* [What is needed]: The required output is the line with "--target white paper" and each line that follows it to the end of the entries below, copied exactly and with nothing added.

== Segment start ==

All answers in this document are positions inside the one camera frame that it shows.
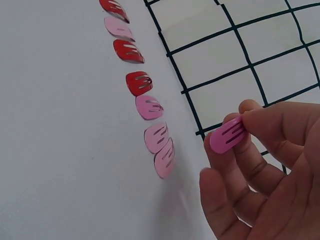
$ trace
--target finger
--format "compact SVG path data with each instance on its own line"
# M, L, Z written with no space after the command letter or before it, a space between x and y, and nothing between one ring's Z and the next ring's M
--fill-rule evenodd
M237 116L238 114L230 114L225 118L224 122L230 121ZM281 170L265 161L256 146L252 143L249 134L233 148L233 151L218 156L211 150L209 143L206 141L208 140L205 140L204 145L207 155L211 159L213 166L219 164L216 169L225 180L228 193L230 191L230 194L236 195L236 201L239 201L238 199L241 199L242 195L244 196L244 194L249 192L247 182L259 193L270 196L279 182L286 176ZM258 202L260 206L266 201L266 198L259 195L256 196L253 192L249 193L249 195L254 196L251 197L251 201L254 203ZM234 201L233 198L235 197L231 195L230 198L231 201ZM251 221L255 220L258 212L259 209L254 213L256 214L255 216L251 215Z
M259 110L262 107L254 100L245 100L239 105L239 113L243 114L246 111ZM284 141L267 141L259 139L265 146L267 151L274 156L280 163L287 168L292 169L298 157L302 154L304 148L302 146L293 144L288 140Z
M224 122L233 119L237 115L237 113L228 115ZM217 154L212 151L210 136L211 134L204 140L204 148L210 165L221 174L228 199L237 215L248 224L254 225L259 215L259 209L266 202L266 198L260 193L250 190L246 179L237 165L232 149L224 154Z
M304 146L310 129L320 118L320 105L280 102L242 115L245 128L268 142L288 140Z
M220 174L214 169L200 173L200 198L204 215L218 240L245 240L251 228L241 222L228 201Z

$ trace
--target black line
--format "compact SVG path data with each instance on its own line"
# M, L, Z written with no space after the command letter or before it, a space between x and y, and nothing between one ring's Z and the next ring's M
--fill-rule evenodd
M150 5L147 4L147 3L148 3L147 0L144 0L144 3L146 4L146 6L147 6L147 8L148 8L148 10L149 10L149 12L150 12L150 15L151 15L151 17L152 17L152 19L153 19L153 21L154 21L154 24L156 25L156 28L157 28L157 30L158 30L158 34L159 34L159 37L160 37L160 39L161 39L161 41L162 41L162 44L163 44L163 46L164 46L164 49L165 49L165 51L168 53L168 52L169 52L169 48L168 48L167 42L166 42L166 40L165 40L165 38L164 38L164 36L163 36L163 34L162 34L162 32L161 32L161 27L160 27L160 25L159 25L159 23L158 23L158 20L157 20L155 14L154 14L152 8L150 7ZM180 84L181 84L183 90L186 90L186 89L187 89L186 83L185 83L185 81L184 81L184 79L183 79L183 77L182 77L182 75L181 75L181 73L180 73L180 71L179 71L179 68L178 68L178 66L177 66L177 64L176 64L176 61L174 60L174 58L173 58L172 56L170 56L169 59L170 59L170 61L171 61L171 64L172 64L172 66L173 66L173 69L174 69L174 71L175 71L175 73L176 73L176 75L177 75L177 77L178 77L178 79L179 79L179 81L180 81ZM204 132L202 126L201 126L201 123L200 123L198 114L197 114L197 112L196 112L194 103L192 102L192 99L191 99L191 97L190 97L190 94L189 94L188 92L186 92L186 93L185 93L185 97L186 97L186 99L187 99L187 101L188 101L188 103L189 103L189 105L190 105L190 108L191 108L191 111L192 111L194 120L195 120L196 125L197 125L197 127L198 127L198 129L199 129L198 133L199 133L199 135L201 135L202 139L205 140L205 137L206 137L206 136L205 136L205 132Z
M266 97L265 91L264 91L264 89L262 88L262 85L261 85L260 79L259 79L259 77L258 77L258 74L257 74L257 72L256 72L253 64L252 64L251 61L250 61L249 54L248 54L248 52L247 52L247 49L246 49L246 47L245 47L244 42L242 41L242 38L241 38L241 36L240 36L240 34L239 34L239 31L238 31L238 29L235 27L235 23L234 23L231 15L229 14L226 6L225 6L224 4L221 4L221 7L222 7L222 9L223 9L226 17L228 18L228 20L229 20L229 22L230 22L230 24L231 24L231 27L233 28L233 31L234 31L234 33L235 33L235 35L236 35L236 38L238 39L238 41L239 41L239 43L240 43L240 45L241 45L241 48L242 48L242 51L243 51L243 53L244 53L245 59L246 59L248 65L249 65L249 67L250 67L250 69L251 69L251 71L252 71L252 74L253 74L253 76L254 76L254 79L255 79L255 81L256 81L256 84L258 85L258 88L259 88L259 90L260 90L260 94L261 94L261 96L262 96L263 103L264 103L264 105L267 105L267 104L268 104L268 101L267 101L267 97Z
M185 94L186 92L190 92L190 91L192 91L192 90L201 88L201 87L203 87L203 86L206 86L206 85L215 83L215 82L217 82L217 81L219 81L219 80L221 80L221 79L227 78L227 77L229 77L229 76L231 76L231 75L237 74L237 73L242 72L242 71L244 71L244 70L247 70L247 69L249 69L249 68L250 68L249 66L243 66L243 67L241 67L241 68L238 68L238 69L233 70L233 71L231 71L231 72L228 72L228 73L226 73L226 74L223 74L223 75L221 75L221 76L218 76L218 77L216 77L216 78L214 78L214 79L212 79L212 80L205 81L205 82L202 82L202 83L200 83L200 84L197 84L197 85L194 85L194 86L192 86L192 87L189 87L189 88L187 88L186 90L183 90L183 91L181 92L181 94Z
M160 0L152 0L152 1L149 1L149 2L147 2L146 3L146 5L152 5L152 4L155 4L155 3L157 3L157 2L159 2Z
M308 87L306 87L306 88L304 88L304 89L301 89L301 90L299 90L299 91L297 91L297 92L295 92L295 93L292 93L292 94L290 94L290 95L288 95L288 96L285 96L285 97L283 97L283 98L280 98L280 99L278 99L278 100L276 100L276 101L274 101L274 102L269 103L269 104L266 105L265 107L269 107L269 106L271 106L271 105L274 105L274 104L277 104L277 103L280 103L280 102L283 102L283 101L287 101L287 100L289 100L289 99L292 99L292 98L294 98L294 97L296 97L296 96L299 96L299 95L301 95L301 94L304 94L304 93L306 93L306 92L308 92L308 91L310 91L310 90L312 90L312 89L315 89L315 88L317 88L317 87L319 87L319 83L313 84L313 85L308 86Z
M177 53L179 53L179 52L181 52L181 51L183 51L183 50L186 50L186 49L188 49L188 48L191 48L191 47L193 47L193 46L195 46L195 45L197 45L197 44L200 44L200 43L202 43L202 42L204 42L204 41L207 41L207 40L213 39L213 38L215 38L215 37L217 37L217 36L220 36L220 35L222 35L222 34L226 34L226 33L228 33L228 32L231 32L232 30L233 30L232 27L229 27L229 28L226 28L226 29L224 29L224 30L222 30L222 31L218 31L218 32L216 32L216 33L210 34L210 35L208 35L208 36L205 36L205 37L203 37L203 38L200 38L199 40L190 42L190 43L188 43L188 44L186 44L186 45L184 45L184 46L182 46L182 47L179 47L179 48L177 48L177 49L175 49L175 50L167 53L166 56L169 57L169 56L171 56L171 55L177 54Z
M203 131L204 131L205 133L206 133L206 132L210 132L210 131L215 130L215 129L221 127L221 126L222 126L222 122L221 122L221 123L218 123L218 124L216 124L216 125L213 125L213 126L206 127L206 128L203 129ZM195 133L195 135L196 135L196 136L200 135L200 132L197 131L197 132Z
M292 17L293 17L293 19L294 19L294 21L295 21L295 24L296 24L296 27L298 28L300 41L301 41L302 44L305 46L306 43L305 43L304 38L303 38L303 35L302 35L302 30L301 30L299 21L298 21L296 15L295 15L295 13L292 11L292 8L291 8L288 0L284 0L284 1L285 1L285 4L287 5L287 7L289 8L289 10L291 11ZM314 74L315 74L316 80L317 80L317 82L320 84L319 73L318 73L318 70L317 70L317 66L316 66L315 60L314 60L314 58L313 58L313 56L312 56L312 54L311 54L311 52L310 52L310 50L309 50L309 48L308 48L307 46L305 47L305 50L306 50L306 52L308 53L309 58L310 58L310 60L311 60L311 63L312 63L312 67L313 67L313 70L314 70Z
M308 92L308 91L310 91L310 90L312 90L312 89L315 89L315 88L317 88L317 87L319 87L319 83L313 84L313 85L308 86L308 87L306 87L306 88L304 88L304 89L302 89L302 90L299 90L299 91L297 91L297 92L294 92L294 93L292 93L292 94L290 94L290 95L288 95L288 96L285 96L285 97L283 97L283 98L280 98L280 99L278 99L278 100L276 100L276 101L274 101L274 102L268 103L267 105L265 105L265 106L263 106L263 107L264 107L264 108L267 108L267 107L270 107L271 105L274 105L274 104L277 104L277 103L280 103L280 102L283 102L283 101L287 101L287 100L289 100L289 99L292 99L292 98L294 98L294 97L296 97L296 96L299 96L299 95L301 95L301 94L304 94L304 93L306 93L306 92ZM218 124L215 124L215 125L212 125L212 126L209 126L209 127L206 127L206 128L203 129L203 131L206 133L206 132L215 130L215 129L221 127L221 126L222 126L222 122L221 122L221 123L218 123ZM200 132L197 131L197 132L195 133L195 135L197 135L197 136L200 135Z
M282 171L284 172L285 175L288 175L286 166L282 165Z
M161 30L160 24L159 24L159 22L158 22L158 20L157 20L157 18L156 18L156 16L155 16L155 13L154 13L154 11L152 10L152 8L151 8L151 6L150 6L150 2L147 2L147 0L143 0L143 1L144 1L144 3L145 3L146 7L147 7L148 10L149 10L149 13L150 13L150 15L151 15L151 17L152 17L152 20L153 20L153 22L154 22L154 24L155 24L156 29L157 29L158 32L160 33L162 30Z
M269 152L268 151L264 151L261 153L262 156L267 155Z
M305 45L300 45L300 46L291 48L291 49L289 49L289 50L287 50L287 51L278 53L278 54L276 54L276 55L267 57L267 58L265 58L265 59L262 59L262 60L260 60L260 61L257 61L257 62L252 63L252 65L253 65L254 67L256 67L256 66L258 66L258 65L260 65L260 64L264 64L264 63L269 62L269 61L271 61L271 60L280 58L280 57L285 56L285 55L287 55L287 54L296 52L296 51L301 50L301 49L303 49L303 48L307 48L307 47L310 47L310 46L312 46L312 45L319 44L319 43L320 43L320 39L315 40L315 41L312 41L312 42L309 42L309 43L306 43ZM231 71L231 72L228 72L228 73L225 73L225 74L223 74L223 75L221 75L221 76L218 76L218 77L216 77L216 78L214 78L214 79L212 79L212 80L205 81L205 82L202 82L202 83L200 83L200 84L191 86L191 87L187 88L186 91L190 92L190 91L192 91L192 90L195 90L195 89L198 89L198 88L200 88L200 87L209 85L209 84L211 84L211 83L215 83L215 82L217 82L217 81L219 81L219 80L221 80L221 79L224 79L224 78L229 77L229 76L231 76L231 75L237 74L237 73L239 73L239 72L241 72L241 71L244 71L244 70L246 70L246 69L249 69L249 68L250 68L250 67L249 67L248 65L247 65L247 66L244 66L244 67L241 67L241 68L238 68L238 69L236 69L236 70L233 70L233 71Z
M243 23L237 24L237 25L235 25L235 27L237 29L240 29L240 28L243 28L245 26L261 22L263 20L267 20L267 19L270 19L270 18L278 17L278 16L281 16L281 15L284 15L284 14L288 14L288 13L296 12L296 11L299 11L299 10L316 7L316 6L320 6L320 2L307 4L307 5L304 5L304 6L299 6L299 7L295 7L295 8L292 8L292 9L283 10L283 11L275 12L275 13L272 13L272 14L269 14L269 15L261 16L261 17L258 17L256 19L252 19L252 20L245 21ZM191 48L191 47L193 47L193 46L195 46L197 44L200 44L200 43L202 43L202 42L204 42L206 40L209 40L209 39L215 38L217 36L220 36L222 34L231 32L232 30L233 30L232 27L229 27L229 28L226 28L224 30L218 31L216 33L210 34L208 36L205 36L205 37L203 37L201 39L198 39L198 40L196 40L194 42L191 42L191 43L189 43L187 45L181 46L181 47L179 47L179 48L167 53L167 56L177 54L177 53L179 53L179 52L181 52L181 51L183 51L185 49Z

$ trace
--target white surface
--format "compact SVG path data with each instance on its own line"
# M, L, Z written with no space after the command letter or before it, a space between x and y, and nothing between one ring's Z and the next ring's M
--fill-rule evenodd
M317 83L305 49L265 62L255 67L255 70L269 103Z
M145 65L116 56L98 0L0 1L1 240L212 239L193 120L143 1L120 3ZM125 82L139 70L175 144L166 180Z
M173 58L187 87L248 65L234 32L199 43Z
M211 4L204 11L167 28L162 34L169 49L173 51L230 27L222 8Z
M220 0L219 2L226 5L235 24L288 9L284 0Z
M192 90L190 97L203 128L221 123L229 113L237 113L243 100L254 99L264 104L249 69Z
M212 5L212 0L161 0L152 4L152 10L164 31Z
M239 29L252 63L301 46L291 14L284 14Z
M295 13L306 43L320 39L320 26L316 24L319 19L319 12L320 6L315 6L299 10Z

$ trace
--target white paper
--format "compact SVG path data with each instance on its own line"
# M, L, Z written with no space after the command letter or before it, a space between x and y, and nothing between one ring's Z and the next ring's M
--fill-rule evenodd
M0 2L2 240L212 238L202 141L143 1L119 2L143 65L118 58L98 0ZM140 117L126 85L140 70L175 145L166 180L144 143L157 121Z

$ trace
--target hand
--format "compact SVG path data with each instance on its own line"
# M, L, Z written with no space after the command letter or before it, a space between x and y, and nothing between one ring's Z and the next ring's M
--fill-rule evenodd
M204 148L211 168L201 171L199 184L202 208L215 236L320 239L320 105L281 102L263 109L246 100L239 112L248 132L291 173L286 176L268 164L249 134L224 154L211 150L209 134ZM224 122L237 115L228 115Z

== Segment end ==

* [Response]:
--target white paper
--format "compact SVG path data with each instance on its own line"
# M, L, Z written with no space after the command letter or before it, a space between x and y, and nothing between one ring's Z and the next ring's M
--fill-rule evenodd
M0 2L2 240L212 238L202 141L143 1L119 2L143 65L118 58L98 0ZM140 117L126 85L140 70L175 145L166 180L144 143L157 121Z

$ trace
--target hand
--format "compact SVG path data with each instance on its own line"
# M, L, Z written with no space after the command letter or before it, a space between x and y, and nothing between one ring's Z and the next ring's M
--fill-rule evenodd
M204 148L211 168L201 171L199 184L202 208L215 236L320 239L320 105L281 102L263 109L246 100L239 112L248 132L291 173L286 176L268 164L249 134L224 154L211 150L209 134ZM224 122L237 115L228 115Z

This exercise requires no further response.